Nothing in the data below may be left out; return all of it exactly.
__________
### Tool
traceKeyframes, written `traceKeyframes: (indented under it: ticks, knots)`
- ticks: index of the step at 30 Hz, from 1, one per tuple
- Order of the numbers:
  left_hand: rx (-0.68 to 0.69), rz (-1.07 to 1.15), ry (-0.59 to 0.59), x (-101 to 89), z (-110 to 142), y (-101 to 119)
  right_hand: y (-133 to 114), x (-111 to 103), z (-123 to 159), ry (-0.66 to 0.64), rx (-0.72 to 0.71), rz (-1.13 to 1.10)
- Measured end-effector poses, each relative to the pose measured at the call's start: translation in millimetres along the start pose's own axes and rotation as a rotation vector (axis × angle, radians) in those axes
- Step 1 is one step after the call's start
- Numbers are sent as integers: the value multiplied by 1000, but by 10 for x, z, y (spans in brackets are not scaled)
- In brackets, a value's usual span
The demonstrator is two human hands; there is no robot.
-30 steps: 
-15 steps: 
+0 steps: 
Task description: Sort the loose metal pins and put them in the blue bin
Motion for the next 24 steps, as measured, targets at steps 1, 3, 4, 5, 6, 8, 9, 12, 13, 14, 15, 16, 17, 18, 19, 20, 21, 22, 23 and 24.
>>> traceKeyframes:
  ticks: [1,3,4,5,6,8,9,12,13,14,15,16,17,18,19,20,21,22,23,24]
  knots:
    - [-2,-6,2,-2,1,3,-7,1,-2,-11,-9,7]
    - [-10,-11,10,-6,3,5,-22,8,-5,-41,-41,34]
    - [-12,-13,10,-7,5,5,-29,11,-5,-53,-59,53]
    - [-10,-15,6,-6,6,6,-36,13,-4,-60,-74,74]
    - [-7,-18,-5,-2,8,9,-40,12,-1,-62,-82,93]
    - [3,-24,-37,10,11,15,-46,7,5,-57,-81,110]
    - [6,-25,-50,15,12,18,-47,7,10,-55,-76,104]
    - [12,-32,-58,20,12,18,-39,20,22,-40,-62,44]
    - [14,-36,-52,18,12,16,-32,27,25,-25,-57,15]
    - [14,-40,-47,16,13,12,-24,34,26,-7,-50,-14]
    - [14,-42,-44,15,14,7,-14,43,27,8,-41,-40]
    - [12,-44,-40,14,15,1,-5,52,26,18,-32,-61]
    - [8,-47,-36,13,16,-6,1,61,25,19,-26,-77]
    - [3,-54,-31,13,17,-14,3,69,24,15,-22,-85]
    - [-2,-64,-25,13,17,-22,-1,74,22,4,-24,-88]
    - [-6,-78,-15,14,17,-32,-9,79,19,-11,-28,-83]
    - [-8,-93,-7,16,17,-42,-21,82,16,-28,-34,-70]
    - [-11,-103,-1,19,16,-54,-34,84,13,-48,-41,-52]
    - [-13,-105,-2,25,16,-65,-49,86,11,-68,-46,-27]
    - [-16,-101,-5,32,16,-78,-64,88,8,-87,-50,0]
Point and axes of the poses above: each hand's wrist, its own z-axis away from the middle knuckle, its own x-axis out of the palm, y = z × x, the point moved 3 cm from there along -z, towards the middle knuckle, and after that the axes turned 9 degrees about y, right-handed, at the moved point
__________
• _REPLY TO THE TASK_
### Tool
traceKeyframes, written `traceKeyframes: (indented under it: ticks, knots)`
- ticks: index of the step at 30 Hz, from 1, one per tuple
- Order of the numbers:
  left_hand: rx (-0.68 to 0.69), rz (-1.07 to 1.15), ry (-0.59 to 0.59), x (-101 to 89), z (-110 to 142), y (-101 to 119)
  right_hand: y (-133 to 114), x (-111 to 103), z (-123 to 159), ry (-0.66 to 0.64), rx (-0.72 to 0.71), rz (-1.13 to 1.10)
- Measured end-effector poses, each relative to the pose measured at the call's start: translation in millimetres along the start pose's own axes and rotation as a rotation vector (axis × angle, radians) in those axes
- Step 1 is one step after the call's start
- Numbers are sent as integers: the value multiplied by 1000, but by 10 for x, z, y (spans in brackets are not scaled)
- In brackets, a value's usual span
The demonstrator is two human hands; there is no robot.
-30 steps: 
-15 steps: 
+0 steps: 
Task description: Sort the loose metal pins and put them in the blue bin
Motion for the next 24 steps, as measured, targets at steps 1, 3, 4, 5, 6, 8, 9, 12, 13, 14, 15, 16, 17, 18, 19, 20, 21, 22, 23 and 24.
>>> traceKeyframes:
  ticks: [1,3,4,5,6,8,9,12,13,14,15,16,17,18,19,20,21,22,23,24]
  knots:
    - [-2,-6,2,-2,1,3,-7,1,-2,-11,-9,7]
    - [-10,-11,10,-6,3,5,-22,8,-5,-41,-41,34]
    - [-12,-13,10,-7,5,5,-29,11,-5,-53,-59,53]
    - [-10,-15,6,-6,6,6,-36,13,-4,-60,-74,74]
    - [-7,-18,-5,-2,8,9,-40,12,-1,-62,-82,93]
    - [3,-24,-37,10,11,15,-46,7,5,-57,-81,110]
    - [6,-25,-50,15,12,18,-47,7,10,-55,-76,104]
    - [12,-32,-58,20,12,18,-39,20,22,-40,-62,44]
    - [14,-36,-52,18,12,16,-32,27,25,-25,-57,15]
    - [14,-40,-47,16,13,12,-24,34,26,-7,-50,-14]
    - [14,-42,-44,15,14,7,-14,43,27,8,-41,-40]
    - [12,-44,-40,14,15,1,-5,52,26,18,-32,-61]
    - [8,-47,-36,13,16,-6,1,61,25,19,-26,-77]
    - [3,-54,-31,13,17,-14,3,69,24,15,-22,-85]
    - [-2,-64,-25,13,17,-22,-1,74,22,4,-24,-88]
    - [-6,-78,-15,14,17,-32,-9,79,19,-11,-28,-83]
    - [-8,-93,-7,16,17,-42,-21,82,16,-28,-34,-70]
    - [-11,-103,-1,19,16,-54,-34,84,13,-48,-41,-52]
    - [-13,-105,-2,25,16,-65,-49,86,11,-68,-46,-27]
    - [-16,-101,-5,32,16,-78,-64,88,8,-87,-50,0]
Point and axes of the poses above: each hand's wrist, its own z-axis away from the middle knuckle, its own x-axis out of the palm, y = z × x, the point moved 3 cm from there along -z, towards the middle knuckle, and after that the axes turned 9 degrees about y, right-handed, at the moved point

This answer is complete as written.